▸ TASK DESCRIPTION: All of the data is to be copied word for word.

▸ PROVIDED MATERIAL:
▽
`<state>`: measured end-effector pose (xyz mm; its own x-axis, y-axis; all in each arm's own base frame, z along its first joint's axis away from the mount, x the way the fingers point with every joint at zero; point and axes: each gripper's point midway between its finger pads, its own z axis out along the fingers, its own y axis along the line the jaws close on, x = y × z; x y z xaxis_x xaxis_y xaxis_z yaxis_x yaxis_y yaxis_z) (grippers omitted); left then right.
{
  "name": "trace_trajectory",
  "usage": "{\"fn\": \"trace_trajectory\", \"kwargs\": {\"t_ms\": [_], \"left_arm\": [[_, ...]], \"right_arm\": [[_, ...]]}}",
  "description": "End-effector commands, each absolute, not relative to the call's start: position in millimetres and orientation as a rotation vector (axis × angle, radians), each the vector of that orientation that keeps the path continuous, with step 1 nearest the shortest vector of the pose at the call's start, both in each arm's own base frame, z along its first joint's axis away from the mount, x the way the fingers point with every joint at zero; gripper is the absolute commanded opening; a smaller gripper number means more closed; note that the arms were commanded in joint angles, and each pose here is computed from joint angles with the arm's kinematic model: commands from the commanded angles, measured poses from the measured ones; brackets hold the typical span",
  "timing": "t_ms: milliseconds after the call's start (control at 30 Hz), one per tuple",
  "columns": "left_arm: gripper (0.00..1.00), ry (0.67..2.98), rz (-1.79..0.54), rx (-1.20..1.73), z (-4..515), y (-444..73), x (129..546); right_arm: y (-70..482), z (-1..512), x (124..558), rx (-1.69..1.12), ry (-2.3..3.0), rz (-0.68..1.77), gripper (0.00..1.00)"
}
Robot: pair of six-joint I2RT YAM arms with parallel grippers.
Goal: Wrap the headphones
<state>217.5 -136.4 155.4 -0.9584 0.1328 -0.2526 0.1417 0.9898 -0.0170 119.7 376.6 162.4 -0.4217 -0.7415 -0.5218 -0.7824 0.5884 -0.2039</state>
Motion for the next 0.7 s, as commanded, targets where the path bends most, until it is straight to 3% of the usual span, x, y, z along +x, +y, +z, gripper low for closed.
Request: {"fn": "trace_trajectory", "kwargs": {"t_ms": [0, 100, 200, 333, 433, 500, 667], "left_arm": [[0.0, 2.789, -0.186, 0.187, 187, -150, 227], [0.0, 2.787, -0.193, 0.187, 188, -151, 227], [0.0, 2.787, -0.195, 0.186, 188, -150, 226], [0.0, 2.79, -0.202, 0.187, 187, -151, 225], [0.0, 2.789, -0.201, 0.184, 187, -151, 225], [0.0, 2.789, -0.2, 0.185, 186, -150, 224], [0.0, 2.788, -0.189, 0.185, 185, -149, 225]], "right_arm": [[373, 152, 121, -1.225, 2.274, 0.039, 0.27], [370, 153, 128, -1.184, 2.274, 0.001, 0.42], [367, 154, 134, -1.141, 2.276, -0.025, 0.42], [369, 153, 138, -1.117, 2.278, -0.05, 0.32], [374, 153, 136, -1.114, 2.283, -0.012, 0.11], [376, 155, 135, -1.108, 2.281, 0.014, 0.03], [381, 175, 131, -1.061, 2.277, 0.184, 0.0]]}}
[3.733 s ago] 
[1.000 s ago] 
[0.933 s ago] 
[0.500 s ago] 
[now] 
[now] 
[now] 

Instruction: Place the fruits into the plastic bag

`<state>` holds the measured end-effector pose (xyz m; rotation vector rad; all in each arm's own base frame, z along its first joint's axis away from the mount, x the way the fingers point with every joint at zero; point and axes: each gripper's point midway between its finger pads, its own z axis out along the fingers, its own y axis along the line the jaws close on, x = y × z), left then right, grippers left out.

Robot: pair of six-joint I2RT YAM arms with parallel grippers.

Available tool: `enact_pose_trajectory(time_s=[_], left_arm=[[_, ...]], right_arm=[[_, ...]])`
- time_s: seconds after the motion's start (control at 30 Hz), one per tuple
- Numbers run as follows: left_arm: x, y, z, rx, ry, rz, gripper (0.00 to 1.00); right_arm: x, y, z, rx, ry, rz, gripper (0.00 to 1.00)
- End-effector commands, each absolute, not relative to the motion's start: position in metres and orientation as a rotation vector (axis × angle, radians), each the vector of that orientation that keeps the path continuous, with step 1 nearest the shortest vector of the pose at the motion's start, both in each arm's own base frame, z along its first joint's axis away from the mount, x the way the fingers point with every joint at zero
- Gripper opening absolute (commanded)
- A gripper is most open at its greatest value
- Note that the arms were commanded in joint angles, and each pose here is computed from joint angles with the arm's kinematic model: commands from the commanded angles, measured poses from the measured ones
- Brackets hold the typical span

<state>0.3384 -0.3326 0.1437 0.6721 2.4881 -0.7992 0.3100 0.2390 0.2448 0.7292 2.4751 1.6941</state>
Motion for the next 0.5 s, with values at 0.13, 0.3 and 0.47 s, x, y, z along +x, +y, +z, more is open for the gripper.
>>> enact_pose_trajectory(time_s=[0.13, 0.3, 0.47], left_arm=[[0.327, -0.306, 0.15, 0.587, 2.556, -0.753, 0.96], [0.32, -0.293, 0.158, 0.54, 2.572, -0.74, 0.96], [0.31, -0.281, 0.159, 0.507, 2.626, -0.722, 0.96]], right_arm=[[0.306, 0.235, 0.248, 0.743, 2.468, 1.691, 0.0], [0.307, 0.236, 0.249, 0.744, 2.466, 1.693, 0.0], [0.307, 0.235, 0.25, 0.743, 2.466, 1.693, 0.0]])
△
▸ RESPONSE TO THE EXERCISE:
`<state>`: measured end-effector pose (xyz mm; its own x-axis, y-axis; all in each arm's own base frame, z along its first joint's axis away from the mount, x the way the fingers point with every joint at zero; point and axes: each gripper's point midway between its finger pads, its own z axis out along the fingers, its own y axis along the line the jaws close on, x = y × z; x y z xaxis_x xaxis_y xaxis_z yaxis_x yaxis_y yaxis_z) (grippers omitted); left then right.
{
  "name": "trace_trajectory",
  "usage": "{\"fn\": \"trace_trajectory\", \"kwargs\": {\"t_ms\": [_], \"left_arm\": [[_, ...]], \"right_arm\": [[_, ...]]}}",
  "description": "End-effector commands, each absolute, not relative to the call's start: position in millimetres and orientation as a rotation vector (axis × angle, radians), each the vector of that orientation that keeps the path continuous, with step 1 nearest the shortest vector of the pose at the call's start, both in each arm's own base frame, z along its first joint's axis away from the mount, x the way the fingers point with every joint at zero; gripper is the absolute commanded opening; a smaller gripper number means more closed; note that the arms were commanded in joint angles, and each pose here is computed from joint angles with the arm's kinematic model: commands from the commanded angles, measured poses from the measured ones; brackets hold the typical span",
  "timing": "t_ms: milliseconds after the call's start (control at 30 Hz), one per tuple",
  "columns": "left_arm: gripper (0.00..1.00), ry (0.67..2.98), rz (-1.79..0.54), rx (-1.20..1.73), z (-4..515), y (-444..73), x (129..546); right_arm: y (-70..482), z (-1..512), x (124..558), rx (-1.69..1.12), ry (-2.3..3.0), rz (-0.68..1.77), gripper (0.00..1.00)"
}
Robot: pair of six-joint I2RT YAM arms with parallel grippers.
Goal: Wrap the headphones
<state>217.5 -136.4 155.4 -0.9584 0.1328 -0.2526 0.1417 0.9898 -0.0170 119.7 376.6 162.4 -0.4217 -0.7415 -0.5218 -0.7824 0.5884 -0.2039</state>
Motion for the next 0.7 s, as commanded, targets where the path bends most, until it is straight to 3% of the usual span, x, y, z along +x, +y, +z, gripper low for closed.
Request: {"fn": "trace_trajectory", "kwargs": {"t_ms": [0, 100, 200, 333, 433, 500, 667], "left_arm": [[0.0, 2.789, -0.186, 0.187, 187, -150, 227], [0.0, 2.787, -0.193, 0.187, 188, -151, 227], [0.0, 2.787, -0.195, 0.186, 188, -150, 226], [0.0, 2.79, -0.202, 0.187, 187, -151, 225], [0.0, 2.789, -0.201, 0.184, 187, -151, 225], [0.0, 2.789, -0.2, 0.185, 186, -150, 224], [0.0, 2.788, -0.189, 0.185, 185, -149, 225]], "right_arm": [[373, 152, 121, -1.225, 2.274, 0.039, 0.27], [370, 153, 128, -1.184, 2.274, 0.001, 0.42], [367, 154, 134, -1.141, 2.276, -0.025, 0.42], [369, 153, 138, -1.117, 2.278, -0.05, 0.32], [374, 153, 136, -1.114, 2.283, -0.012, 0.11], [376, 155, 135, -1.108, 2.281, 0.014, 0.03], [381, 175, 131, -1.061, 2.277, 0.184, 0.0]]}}
[3.733 s ago] 
[1.000 s ago] 
[0.933 s ago] 
[0.500 s ago] 
[now] 
[now] 
[now] 

Instruction: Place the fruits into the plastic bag

`<state>` holds the measured end-effector pose (xyz m; rotation vector rad; all in each arm's own base frame, z along its first joint's axis away from the mount, x the way the fingers point with every joint at zero; point and axes: each gripper's point midway between its finger pads, its own z axis out along the fingers, its own y axis along the line the jaws close on, x = y × z), left then right, grippers left out.

Robot: pair of six-joint I2RT YAM arms with parallel grippers.

Available tool: `enact_pose_trajectory(time_s=[_], left_arm=[[_, ...]], right_arm=[[_, ...]])`
- time_s: seconds after the motion's start (control at 30 Hz), one per tuple
- Numbers run as follows: left_arm: x, y, z, rx, ry, rz, gripper (0.00 to 1.00); right_arm: x, y, z, rx, ry, rz, gripper (0.00 to 1.00)
- End-effector commands, each absolute, not relative to the motion's start: position in metres and orientation as a rotation vector (axis × angle, radians), each the vector of that orientation that keeps the path continuous, with step 1 nearest the shortest vector of the pose at the motion's start, both in each arm's own base frame, z along its first joint's axis away from the mount, x the way the fingers point with every joint at zero
- Gripper opening absolute (commanded)
- A gripper is most open at its greatest value
- Note that the arms were commanded in joint angles, and each pose here is computed from joint angles with the arm's kinematic model: commands from the commanded angles, measured poses from the measured ones
- Brackets hold the typical span

<state>0.3384 -0.3326 0.1437 0.6721 2.4881 -0.7992 0.3100 0.2390 0.2448 0.7292 2.4751 1.6941</state>
Motion for the next 0.5 s, with values at 0.13, 0.3 and 0.47 s, x, y, z along +x, +y, +z, more is open for the gripper.
>>> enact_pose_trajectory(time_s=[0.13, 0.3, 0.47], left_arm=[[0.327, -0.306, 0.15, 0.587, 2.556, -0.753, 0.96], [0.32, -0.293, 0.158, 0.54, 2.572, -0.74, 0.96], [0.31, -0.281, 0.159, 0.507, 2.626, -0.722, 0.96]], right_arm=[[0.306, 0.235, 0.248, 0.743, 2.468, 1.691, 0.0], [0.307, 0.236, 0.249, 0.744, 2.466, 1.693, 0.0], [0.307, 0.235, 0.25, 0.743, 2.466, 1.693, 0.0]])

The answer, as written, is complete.